Die Linke’s electoral result shows what the party must do to really contend for power.

Katja Kipping, co-chairwoman of Die Linke, and Joerg Meuthen, federal co-chairman of the AfD, attend a TV discussion with the top candidates in the German federal elections on September 24, 2017 in Berlin, Germany. ,Felipe Trueba / Getty

The news was predictable, but still bitter. After September 24’s general election, the far right Alternative for Germany (AfD) has entered the Bundestag with ninety-four MPs. For the first time since World War II, parliament will include a party to the right of the Bavarian Christian Social Union (CSU).

Germany’s ostensible safeguards against the reemergence of fascism as a political force — the 5 percent electoral threshold, the celebrated process of Geschichtsaufarbeitung (coming to grips with the past), and other social policies — have all failed.

The success of the far right partially reflects the decimation of the Social Democratic Party (SPD). The historic party of the German working class won just 20 percent of the vote, its worst result since 1949. This, however, is just the nadir of a decline that began with the SPD chancellor Gerhard Schröder’s early 2000s neoliberal reforms. His Agenda 2010 rolled back huge swathes of the once generous German welfare state, liberalized the labor market, and allowed low-wage contract labor to spread, dramatically accelerating the decline of organized labor, the party’s historical backbone.

But the apparent victor, Angela Merkel, has no reason to celebrate either. Winning only 30.2 percent of the vote, the Christian Democrats (CDU) fared badly, hemorrhaging around a million supporters to the AfD.

The neoliberal center’s combined result dropped to a historic low of 53.5 percent. Postwar parliamentarism, the pillar of German capitalism’s political stability, is becoming undone.

The reinvigorated neoliberal fundamentalists of the Free Democratic Party (FDP) benefited from the center’s decline.
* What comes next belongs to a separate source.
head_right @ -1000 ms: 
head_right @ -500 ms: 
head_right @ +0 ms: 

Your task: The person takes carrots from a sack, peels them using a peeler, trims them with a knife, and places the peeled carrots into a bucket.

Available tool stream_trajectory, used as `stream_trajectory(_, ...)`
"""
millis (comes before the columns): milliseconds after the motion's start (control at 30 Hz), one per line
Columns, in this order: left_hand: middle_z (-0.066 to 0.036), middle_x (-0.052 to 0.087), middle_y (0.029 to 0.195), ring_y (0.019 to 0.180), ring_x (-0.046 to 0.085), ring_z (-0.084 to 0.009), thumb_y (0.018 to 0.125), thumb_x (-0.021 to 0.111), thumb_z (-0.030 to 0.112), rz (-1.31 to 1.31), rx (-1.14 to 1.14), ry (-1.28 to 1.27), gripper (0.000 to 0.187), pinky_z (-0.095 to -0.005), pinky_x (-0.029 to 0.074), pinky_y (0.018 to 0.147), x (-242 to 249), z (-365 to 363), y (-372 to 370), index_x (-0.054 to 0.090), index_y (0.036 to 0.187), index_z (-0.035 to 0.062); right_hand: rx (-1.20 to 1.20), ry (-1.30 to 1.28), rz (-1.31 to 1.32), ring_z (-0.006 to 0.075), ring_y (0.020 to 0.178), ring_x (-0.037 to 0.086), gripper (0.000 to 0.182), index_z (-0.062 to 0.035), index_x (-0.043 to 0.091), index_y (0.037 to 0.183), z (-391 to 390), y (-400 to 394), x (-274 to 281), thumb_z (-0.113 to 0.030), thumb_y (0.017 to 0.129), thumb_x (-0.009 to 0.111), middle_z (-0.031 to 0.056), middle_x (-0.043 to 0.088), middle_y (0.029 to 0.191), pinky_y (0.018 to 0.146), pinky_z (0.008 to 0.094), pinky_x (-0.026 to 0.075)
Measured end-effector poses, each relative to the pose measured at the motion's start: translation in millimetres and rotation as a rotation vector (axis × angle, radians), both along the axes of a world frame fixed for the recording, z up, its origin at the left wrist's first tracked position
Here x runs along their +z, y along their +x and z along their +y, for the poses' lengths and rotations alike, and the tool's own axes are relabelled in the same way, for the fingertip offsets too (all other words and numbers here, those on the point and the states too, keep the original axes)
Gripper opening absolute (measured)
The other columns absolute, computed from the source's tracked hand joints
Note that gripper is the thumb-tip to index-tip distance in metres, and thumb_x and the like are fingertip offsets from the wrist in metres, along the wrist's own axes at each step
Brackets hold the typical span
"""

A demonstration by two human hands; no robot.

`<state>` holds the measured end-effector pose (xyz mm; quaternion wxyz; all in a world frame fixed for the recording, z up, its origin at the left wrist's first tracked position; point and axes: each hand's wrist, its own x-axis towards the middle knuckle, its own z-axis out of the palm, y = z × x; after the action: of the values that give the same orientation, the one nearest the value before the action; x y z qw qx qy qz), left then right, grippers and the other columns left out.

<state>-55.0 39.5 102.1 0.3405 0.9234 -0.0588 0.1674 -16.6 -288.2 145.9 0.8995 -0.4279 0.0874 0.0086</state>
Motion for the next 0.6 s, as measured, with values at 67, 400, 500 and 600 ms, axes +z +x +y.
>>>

The party’s chief, Christian Lindner, has reinvented the Liberals as the voice of law and order, an AfD for pro-Europeans. Given the SPD’s decision not to participate in a grand coalition with the CDU, the FDP will probably find itself in government with Merkel. But this success may be ephemeral — after a phenomenal breakthrough in 2009, the Liberals were kicked out of parliament just four years later, and we can expect a similar result this time as well.

Nevertheless, the FDP’s participation in a coalition signals that Germany will adopt an even tougher stance on the eurozone crisis and increase its attacks on living standards. In North Rhine-Westphalia, where a CDU-Liberal coalition is already in power, the government has announced tuition fees for non-EU students, and launched a campaign to convince non-Germans to “simplify” their names. In addition, Angela Merkel’s promise to win back voters from the AfD indicates she will take more right-wing positions on immigration and other social issues.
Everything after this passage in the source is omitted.